The lines from the top of the data down to the line with "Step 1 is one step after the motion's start" should be repeated exactly, both ends included.

>>>>

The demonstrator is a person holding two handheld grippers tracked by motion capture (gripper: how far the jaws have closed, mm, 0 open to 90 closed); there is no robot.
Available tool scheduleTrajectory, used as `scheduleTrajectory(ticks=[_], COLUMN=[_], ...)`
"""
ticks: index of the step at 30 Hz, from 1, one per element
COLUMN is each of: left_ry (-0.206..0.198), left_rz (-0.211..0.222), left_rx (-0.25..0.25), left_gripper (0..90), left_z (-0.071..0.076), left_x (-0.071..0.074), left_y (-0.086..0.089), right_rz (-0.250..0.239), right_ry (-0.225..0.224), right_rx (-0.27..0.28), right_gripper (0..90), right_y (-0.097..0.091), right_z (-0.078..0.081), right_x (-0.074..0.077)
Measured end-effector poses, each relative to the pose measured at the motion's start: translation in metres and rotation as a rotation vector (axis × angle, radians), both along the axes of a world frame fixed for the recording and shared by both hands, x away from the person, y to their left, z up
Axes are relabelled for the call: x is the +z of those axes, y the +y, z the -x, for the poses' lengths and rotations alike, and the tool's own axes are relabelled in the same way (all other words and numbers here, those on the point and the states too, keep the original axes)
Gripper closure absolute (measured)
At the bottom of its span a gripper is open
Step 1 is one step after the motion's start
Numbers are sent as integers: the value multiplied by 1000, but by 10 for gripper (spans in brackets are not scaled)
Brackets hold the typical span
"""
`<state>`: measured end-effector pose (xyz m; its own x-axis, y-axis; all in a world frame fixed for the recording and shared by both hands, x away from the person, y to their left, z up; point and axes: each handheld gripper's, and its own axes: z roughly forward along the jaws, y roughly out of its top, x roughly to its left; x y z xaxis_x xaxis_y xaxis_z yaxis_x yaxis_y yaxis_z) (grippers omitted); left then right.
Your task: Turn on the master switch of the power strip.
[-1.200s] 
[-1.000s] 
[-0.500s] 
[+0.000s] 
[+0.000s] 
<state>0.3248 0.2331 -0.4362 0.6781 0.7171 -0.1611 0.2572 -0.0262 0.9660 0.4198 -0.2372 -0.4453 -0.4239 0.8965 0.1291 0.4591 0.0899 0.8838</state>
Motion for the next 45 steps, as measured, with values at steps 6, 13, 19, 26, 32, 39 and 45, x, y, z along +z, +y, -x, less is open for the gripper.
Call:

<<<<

Written response
The demonstrator is a person holding two handheld grippers tracked by motion capture (gripper: how far the jaws have closed, mm, 0 open to 90 closed); there is no robot.
Available tool scheduleTrajectory, used as `scheduleTrajectory(ticks=[_], COLUMN=[_], ...)`
"""
ticks: index of the step at 30 Hz, from 1, one per element
COLUMN is each of: left_ry (-0.206..0.198), left_rz (-0.211..0.222), left_rx (-0.25..0.25), left_gripper (0..90), left_z (-0.071..0.076), left_x (-0.071..0.074), left_y (-0.086..0.089), right_rz (-0.250..0.239), right_ry (-0.225..0.224), right_rx (-0.27..0.28), right_gripper (0..90), right_y (-0.097..0.091), right_z (-0.078..0.081), right_x (-0.074..0.077)
Measured end-effector poses, each relative to the pose measured at the motion's start: translation in metres and rotation as a rotation vector (axis × angle, radians), both along the axes of a world frame fixed for the recording and shared by both hands, x away from the person, y to their left, z up
Axes are relabelled for the call: x is the +z of those axes, y the +y, z the -x, for the poses' lengths and rotations alike, and the tool's own axes are relabelled in the same way (all other words and numbers here, those on the point and the states too, keep the original axes)
Gripper closure absolute (measured)
At the bottom of its span a gripper is open
Step 1 is one step after the motion's start

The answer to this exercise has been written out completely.